- [Exercise description]: Search the data for the string "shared" and gather each line it is in.

- [Data under study]:
++++++++
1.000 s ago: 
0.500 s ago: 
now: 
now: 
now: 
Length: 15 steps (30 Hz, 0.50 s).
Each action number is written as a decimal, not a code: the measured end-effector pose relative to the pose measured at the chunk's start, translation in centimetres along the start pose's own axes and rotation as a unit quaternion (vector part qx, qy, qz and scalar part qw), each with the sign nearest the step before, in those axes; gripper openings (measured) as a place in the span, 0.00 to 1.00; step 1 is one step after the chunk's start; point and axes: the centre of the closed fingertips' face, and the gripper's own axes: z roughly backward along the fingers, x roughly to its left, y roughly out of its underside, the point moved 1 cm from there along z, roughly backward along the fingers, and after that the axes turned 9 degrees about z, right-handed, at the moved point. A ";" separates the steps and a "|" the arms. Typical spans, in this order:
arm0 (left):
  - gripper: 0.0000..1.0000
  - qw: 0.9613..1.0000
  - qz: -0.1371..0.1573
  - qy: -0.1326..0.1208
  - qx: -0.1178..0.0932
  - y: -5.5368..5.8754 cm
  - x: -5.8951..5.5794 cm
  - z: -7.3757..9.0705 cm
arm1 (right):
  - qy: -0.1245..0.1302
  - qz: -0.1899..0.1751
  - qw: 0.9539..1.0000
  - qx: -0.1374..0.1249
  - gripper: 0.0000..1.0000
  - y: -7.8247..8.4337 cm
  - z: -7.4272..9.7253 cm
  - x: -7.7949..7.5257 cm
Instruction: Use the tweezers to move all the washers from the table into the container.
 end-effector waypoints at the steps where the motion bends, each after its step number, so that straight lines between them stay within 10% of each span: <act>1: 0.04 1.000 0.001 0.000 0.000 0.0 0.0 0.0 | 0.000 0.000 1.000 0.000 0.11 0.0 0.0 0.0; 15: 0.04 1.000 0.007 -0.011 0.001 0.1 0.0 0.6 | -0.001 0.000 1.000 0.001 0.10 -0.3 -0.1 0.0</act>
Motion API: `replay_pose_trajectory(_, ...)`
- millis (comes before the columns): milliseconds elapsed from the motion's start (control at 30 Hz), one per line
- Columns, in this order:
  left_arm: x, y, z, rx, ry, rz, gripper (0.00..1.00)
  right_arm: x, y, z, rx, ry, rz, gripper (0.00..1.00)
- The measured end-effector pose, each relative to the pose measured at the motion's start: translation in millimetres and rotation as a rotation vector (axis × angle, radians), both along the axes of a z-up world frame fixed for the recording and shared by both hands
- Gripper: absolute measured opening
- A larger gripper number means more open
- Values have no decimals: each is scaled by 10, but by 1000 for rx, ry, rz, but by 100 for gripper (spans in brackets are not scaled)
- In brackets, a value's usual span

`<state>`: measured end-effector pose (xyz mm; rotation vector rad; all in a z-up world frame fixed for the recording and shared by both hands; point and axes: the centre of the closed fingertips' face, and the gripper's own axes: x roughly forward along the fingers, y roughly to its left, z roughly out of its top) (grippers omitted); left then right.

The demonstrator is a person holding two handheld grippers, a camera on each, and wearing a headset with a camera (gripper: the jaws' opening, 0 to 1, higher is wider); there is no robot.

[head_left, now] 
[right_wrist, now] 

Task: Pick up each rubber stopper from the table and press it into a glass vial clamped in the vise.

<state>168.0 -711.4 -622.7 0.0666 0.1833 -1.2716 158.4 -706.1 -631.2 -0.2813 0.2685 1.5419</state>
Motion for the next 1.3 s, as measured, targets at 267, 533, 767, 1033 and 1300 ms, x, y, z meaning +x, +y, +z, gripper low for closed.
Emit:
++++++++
- [Solution]:
- The measured end-effector pose, each relative to the pose measured at the motion's start: translation in millimetres and rotation as a rotation vector (axis × angle, radians), both along the axes of a z-up world frame fixed for the recording and shared by both hands
`<state>`: measured end-effector pose (xyz mm; rotation vector rad; all in a z-up world frame fixed for the recording and shared by both hands; point and axes: the centre of the closed fingertips' face, and the gripper's own axes: x roughly forward along the fingers, y roughly to its left, z roughly out of its top) (grippers omitted); left then right.

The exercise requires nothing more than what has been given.